1. Many experimental and clinical arthritides are characterized by their bilateral nature. There is strong evidence to suggest that this bilateral spread may be mediated by a neuronal mechanism. We have previously shown early and sustained induction of mRNAs encoding preprotachykinin (PPT) and calcitonin gene-related peptide (CGRP) in dorsal root ganglion (DRG) neurons innervating an inflamed, arthritic joint. We have now investigated the involvement of capsaicin-sensitive primary afferents and the expression of neuropeptide mRNAs in the maintenance and bilateral spread of mild adjuvant-induced arthritis in the rat. 2. Capsaicin was applied perineurally to either the left (Cap-L) or right (Cap-R) sciatic nerve of halothane-anaesthetized male Han Wistar rats.
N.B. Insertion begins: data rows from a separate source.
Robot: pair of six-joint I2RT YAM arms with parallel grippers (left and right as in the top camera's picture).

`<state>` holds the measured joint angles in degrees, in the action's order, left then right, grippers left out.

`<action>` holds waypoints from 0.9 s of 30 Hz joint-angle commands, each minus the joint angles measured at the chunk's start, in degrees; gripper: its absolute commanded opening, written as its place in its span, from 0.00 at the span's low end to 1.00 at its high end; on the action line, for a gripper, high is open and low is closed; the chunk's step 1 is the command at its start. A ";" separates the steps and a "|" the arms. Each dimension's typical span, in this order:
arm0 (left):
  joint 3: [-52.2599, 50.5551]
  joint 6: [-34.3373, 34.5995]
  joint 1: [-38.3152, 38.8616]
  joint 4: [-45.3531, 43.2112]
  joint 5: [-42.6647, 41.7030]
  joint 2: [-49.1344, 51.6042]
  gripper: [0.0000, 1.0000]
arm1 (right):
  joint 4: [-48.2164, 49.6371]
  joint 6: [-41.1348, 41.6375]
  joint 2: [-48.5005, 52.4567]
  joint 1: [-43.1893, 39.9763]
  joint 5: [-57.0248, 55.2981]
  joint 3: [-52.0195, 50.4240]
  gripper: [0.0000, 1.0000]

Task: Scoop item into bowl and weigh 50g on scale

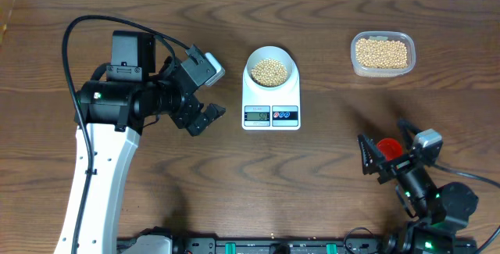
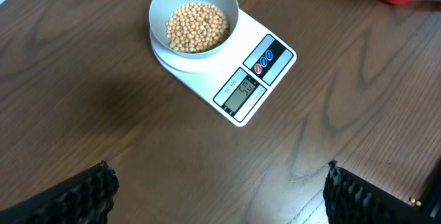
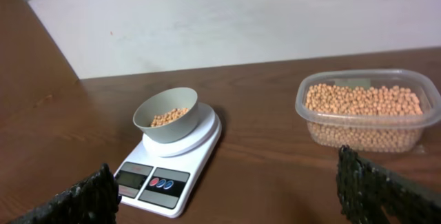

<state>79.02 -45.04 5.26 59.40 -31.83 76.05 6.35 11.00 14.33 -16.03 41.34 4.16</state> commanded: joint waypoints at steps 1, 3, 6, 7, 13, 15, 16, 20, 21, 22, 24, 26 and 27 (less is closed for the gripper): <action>1.05 -0.37 -0.20 0.13 -0.94 -0.07 0.98 | 0.96 -0.79 -2.29 1.86 -2.64 -1.64 0.99; 1.05 -0.37 -0.20 0.13 -0.94 -0.07 0.98 | 0.79 -0.81 -3.17 2.97 -4.31 -1.70 0.99; 1.03 -0.37 -0.20 0.13 -0.94 -0.09 0.98 | 0.66 -0.85 -4.48 4.79 -7.21 -1.81 0.99; 1.05 -0.37 -0.20 0.13 -0.92 -0.07 0.98 | 0.68 -0.85 -4.90 5.35 -8.13 -1.97 0.99; 1.03 -0.35 -0.20 0.13 -0.94 -0.07 0.98 | 1.40 -0.85 -8.70 8.31 -13.75 -3.93 0.99; 1.03 -0.37 -0.20 0.13 -0.92 -0.07 0.98 | 1.01 -1.31 -10.43 8.50 -14.08 -3.89 0.99; 1.03 -0.37 -0.20 0.13 -0.94 -0.07 0.98 | 0.87 -2.23 -11.26 8.50 -14.05 -3.89 0.99; 1.05 -0.35 -0.20 0.13 -0.94 -0.07 0.98 | -0.96 -3.19 -14.14 8.52 -14.25 -3.89 0.99; 1.05 -0.37 -0.20 0.13 -0.94 -0.07 0.98 | -0.96 -3.19 -14.05 8.52 -14.27 -3.89 0.99; 1.05 -0.35 -0.20 0.13 -0.92 -0.07 0.98 | -1.01 -3.19 -14.05 8.55 -14.23 -3.91 0.99; 1.05 -0.37 -0.20 0.13 -0.94 -0.07 0.98 | -0.96 -3.17 -14.05 8.70 -14.32 -3.89 0.99; 1.03 -0.35 -0.20 0.13 -0.94 -0.07 0.98 | -0.92 -3.17 -14.05 9.20 -15.65 -3.91 0.99; 1.05 -0.37 -0.20 0.13 -0.94 -0.07 0.98 | -0.87 -3.17 -14.05 9.73 -16.94 -3.89 0.99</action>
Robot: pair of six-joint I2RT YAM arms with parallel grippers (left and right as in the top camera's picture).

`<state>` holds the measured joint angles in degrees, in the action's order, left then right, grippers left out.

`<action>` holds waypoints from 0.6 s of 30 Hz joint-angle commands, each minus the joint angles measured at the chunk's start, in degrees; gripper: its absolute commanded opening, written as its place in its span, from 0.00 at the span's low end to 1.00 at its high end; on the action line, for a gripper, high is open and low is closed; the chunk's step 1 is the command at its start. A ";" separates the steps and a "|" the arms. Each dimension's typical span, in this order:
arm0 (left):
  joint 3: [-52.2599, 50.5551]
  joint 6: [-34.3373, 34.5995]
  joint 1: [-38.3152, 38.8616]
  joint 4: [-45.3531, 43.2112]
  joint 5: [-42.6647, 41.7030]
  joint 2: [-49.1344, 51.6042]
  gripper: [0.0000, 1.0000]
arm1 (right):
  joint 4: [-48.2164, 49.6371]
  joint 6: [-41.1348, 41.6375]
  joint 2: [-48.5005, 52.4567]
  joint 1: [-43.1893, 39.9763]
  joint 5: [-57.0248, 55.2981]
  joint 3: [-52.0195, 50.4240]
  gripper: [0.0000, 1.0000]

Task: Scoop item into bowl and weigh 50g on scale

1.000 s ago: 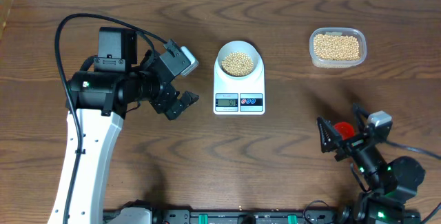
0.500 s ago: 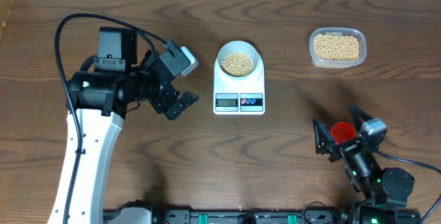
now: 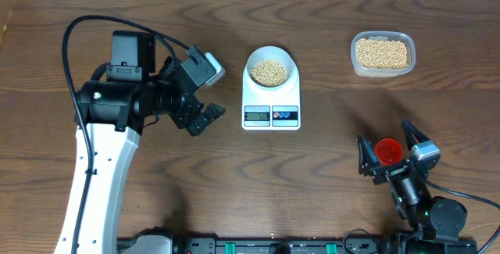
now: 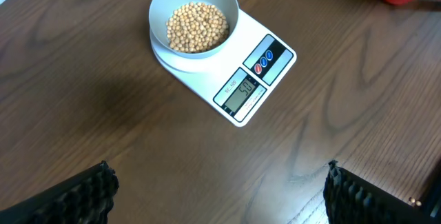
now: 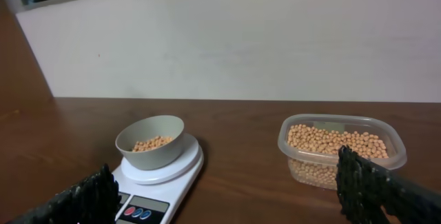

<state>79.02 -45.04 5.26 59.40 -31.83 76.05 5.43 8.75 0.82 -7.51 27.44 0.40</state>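
Note:
A white bowl [image 3: 271, 69] holding tan beans stands on the white scale [image 3: 271, 112]; in the left wrist view the bowl [image 4: 195, 23] and the scale's display [image 4: 241, 90] show, its digits too small to read surely. The red scoop [image 3: 388, 152] lies on the table at the right. My right gripper [image 5: 227, 207] is open and empty, low near the front edge, the scoop showing between its fingers from above. My left gripper [image 4: 224, 203] hovers open left of the scale, holding nothing.
A clear plastic tub [image 3: 382, 53] full of beans sits at the back right, also seen as the tub [image 5: 341, 148] in the right wrist view. A pale wall runs behind the table's far edge. The left arm's black cable loops over the left side.
My right arm has drawn a little further back toward the front edge, and its camera now looks more level at the wall. The left arm, bowl, scale and scoop have not moved.
My right gripper stood open over the scoop lying on the table at the right. At each later moment it was further back toward the front edge and tilted more upward, still open and empty. The left gripper stayed open beside the scale throughout.

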 commanded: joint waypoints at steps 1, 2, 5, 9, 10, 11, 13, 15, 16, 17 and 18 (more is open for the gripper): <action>1.05 -0.35 -0.20 0.13 -0.92 -0.07 0.98 | 0.11 -0.92 -0.55 2.36 -5.20 -0.15 0.99; 1.05 -0.37 -0.20 0.13 -0.94 -0.07 0.98 | 0.11 -0.92 -0.55 2.93 -6.14 -0.15 0.99; 1.03 -0.37 -0.20 0.13 -0.94 -0.07 0.98 | -0.92 -0.94 -0.57 7.19 -11.78 -0.15 0.99; 1.05 -0.37 -0.20 0.13 -0.94 -0.07 0.98 | -4.85 -0.94 -0.57 12.59 -17.40 -0.13 0.99; 1.05 -0.37 -0.20 0.13 -0.94 -0.07 0.98 | -5.75 -0.94 -0.57 13.40 -18.03 -0.15 0.99; 1.05 -0.37 -0.20 0.13 -0.94 -0.07 0.98 | -7.06 -0.96 -0.57 14.23 -18.34 -0.15 0.99; 1.05 -0.35 -0.20 0.13 -0.94 -0.07 0.98 | -8.09 -0.96 -0.57 14.32 -18.29 -0.15 0.99; 1.05 -0.37 -0.20 0.13 -0.94 -0.09 0.98 | -8.90 -2.27 -0.57 14.32 -18.32 -0.15 0.99; 1.03 -0.37 -0.20 0.13 -0.94 -0.07 0.98 | -8.92 -3.58 -0.57 14.32 -18.27 -0.15 0.99; 1.05 -0.37 -0.20 0.13 -0.94 -0.07 0.98 | -8.92 -4.72 -0.57 14.32 -18.27 -0.15 0.99; 1.05 -0.37 -0.20 0.13 -0.94 -0.07 0.98 | -8.92 -5.53 -0.57 14.32 -18.27 -0.15 0.99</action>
<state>79.02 -45.04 5.26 59.37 -31.83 76.05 -3.16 7.07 0.62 6.35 10.63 0.40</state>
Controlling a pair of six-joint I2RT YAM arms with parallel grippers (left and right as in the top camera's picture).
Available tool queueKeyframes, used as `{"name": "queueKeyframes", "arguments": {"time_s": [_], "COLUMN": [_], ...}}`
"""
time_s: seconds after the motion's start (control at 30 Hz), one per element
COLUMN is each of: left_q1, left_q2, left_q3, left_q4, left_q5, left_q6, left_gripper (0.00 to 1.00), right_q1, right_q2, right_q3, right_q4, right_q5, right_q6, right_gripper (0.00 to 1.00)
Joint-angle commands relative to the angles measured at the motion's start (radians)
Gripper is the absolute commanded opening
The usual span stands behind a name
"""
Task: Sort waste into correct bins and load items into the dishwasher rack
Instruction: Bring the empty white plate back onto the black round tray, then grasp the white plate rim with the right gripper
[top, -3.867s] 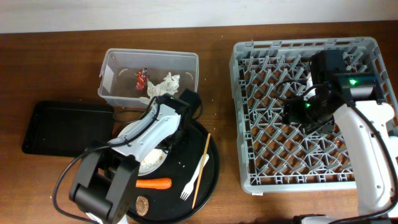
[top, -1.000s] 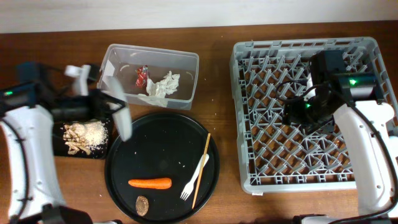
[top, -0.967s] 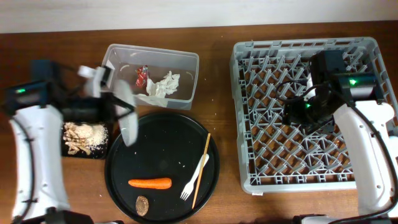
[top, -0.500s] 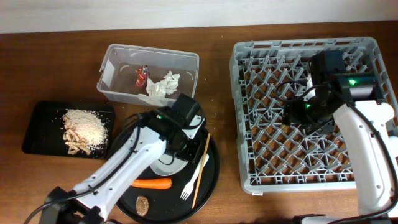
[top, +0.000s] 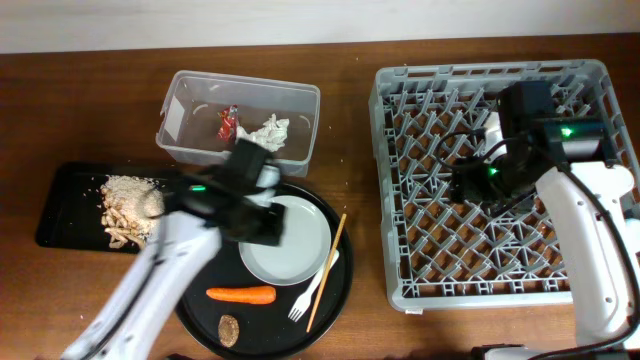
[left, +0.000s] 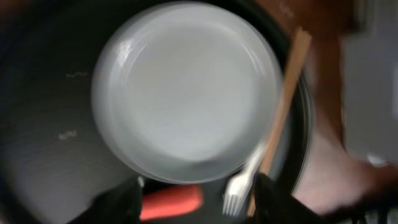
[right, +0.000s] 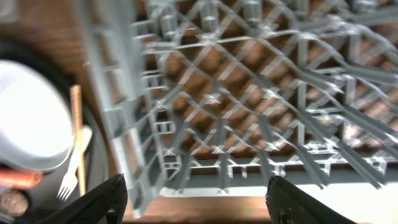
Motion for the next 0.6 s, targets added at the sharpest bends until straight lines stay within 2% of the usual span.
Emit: {"name": "queueKeyframes", "arguments": {"time_s": [0.0,0.1,0.2,0.4,0.57], "left_q1": [0.203,0.375,0.475,0.488,0.488], "left_q2": [-0.072,-0.074,-0.074,-0.074,-0.074], "left_q3": [0.021,0.021,0.021,0.021,0.021], "left_q4": [-0.050,-0.090,-0.107,-0.109,-0.109], "left_q5": [-0.020,-0.012,-0.013,-0.013,-0.014], "left_q6": [-0.002,-0.002,-0.002,-0.002,-0.001], "left_gripper": [0.70,0.79,0.84,0.87,0.87], "right_q1": [0.100,0.262,0.445,0.605,0.633], "right_q2": [-0.012,-0.008,0.044,0.275,0.444], "right_q3": [0.000,0.000,0.000,0.000,0.000], "right_q4": [0.029,0.096,0.192,0.285,0.380], "right_q5": [-0.133,-0.133,-0.133,-0.125,-0.121], "right_q6": [-0.119,-0.119,-0.106,-0.035,0.003], "right_gripper": [0.75,0.79,0.79,0.74,0.71]}}
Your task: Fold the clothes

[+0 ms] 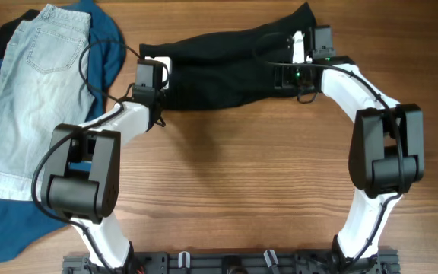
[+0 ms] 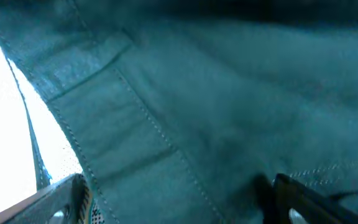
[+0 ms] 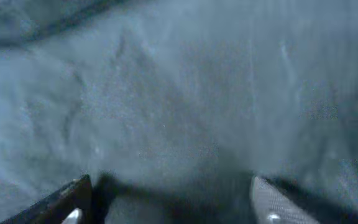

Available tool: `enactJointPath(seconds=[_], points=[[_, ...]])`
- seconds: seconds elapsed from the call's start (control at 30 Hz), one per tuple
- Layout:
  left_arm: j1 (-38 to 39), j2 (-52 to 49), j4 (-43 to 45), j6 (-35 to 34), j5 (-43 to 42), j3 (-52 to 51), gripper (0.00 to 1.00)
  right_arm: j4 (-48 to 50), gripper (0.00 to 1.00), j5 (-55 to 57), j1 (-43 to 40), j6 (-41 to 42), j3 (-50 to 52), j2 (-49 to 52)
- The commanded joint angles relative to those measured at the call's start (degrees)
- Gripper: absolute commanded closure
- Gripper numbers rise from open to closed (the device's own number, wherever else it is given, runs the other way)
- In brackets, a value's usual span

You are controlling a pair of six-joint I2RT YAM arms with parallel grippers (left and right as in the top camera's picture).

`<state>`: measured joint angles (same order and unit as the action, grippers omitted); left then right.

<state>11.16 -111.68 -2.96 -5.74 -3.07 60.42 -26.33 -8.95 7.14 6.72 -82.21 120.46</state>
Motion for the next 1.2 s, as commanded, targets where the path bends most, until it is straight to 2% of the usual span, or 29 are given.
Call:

Two weeks after capsaicin lesioning, arthritis was induced by injection of Freund's complete adjuvant (FCA) around the left ankle at a dose that caused inflammation of the left ankle joint, and a delayed (14 days) contralateral (right) ankle arthritis. Arthritis was monitored for 15 days after injection, when animals were killed and the lumbar DRG dissected. PPT, CGRP, somatostatin (SS), and vasoactive intestinal polypeptide (VIP) mRNA expression was determined in L5 DRG using in situ hybridization. 3. Spread of inflammation/arthritis to the right limb was associated with bilateral rises in PPT and CGRP mRNA expression in L5 DRG. SS mRNA expression in right DRG was unaffected by spread of inflammation. FCA-L+Cap-L reduced left joint swelling and prevented spread of arthritis to the right joint when assessed by joint swelling. This inhibition of spread of arthritis was associated with significant reductions in all left L5 DRG neuropeptide mRNAs compared with controls, and the rise in right L5 DRG PPT mRNA expression seen in FCA-L-alone animals was blocked. FCA-L+Cap-R also reduced left joint swelling and prevented the spread of inflammation to the right ankle. This lesion prevented the rise in PPT and CGRP mRNA expression seen in right DRG with FCA-L alone. 4. These findings suggest a role for capsaicin-sensitive primary afferents and the primary afferent neuropeptides encoded by PPT and CGRP mRNA in the maintenance and spread of arthritis.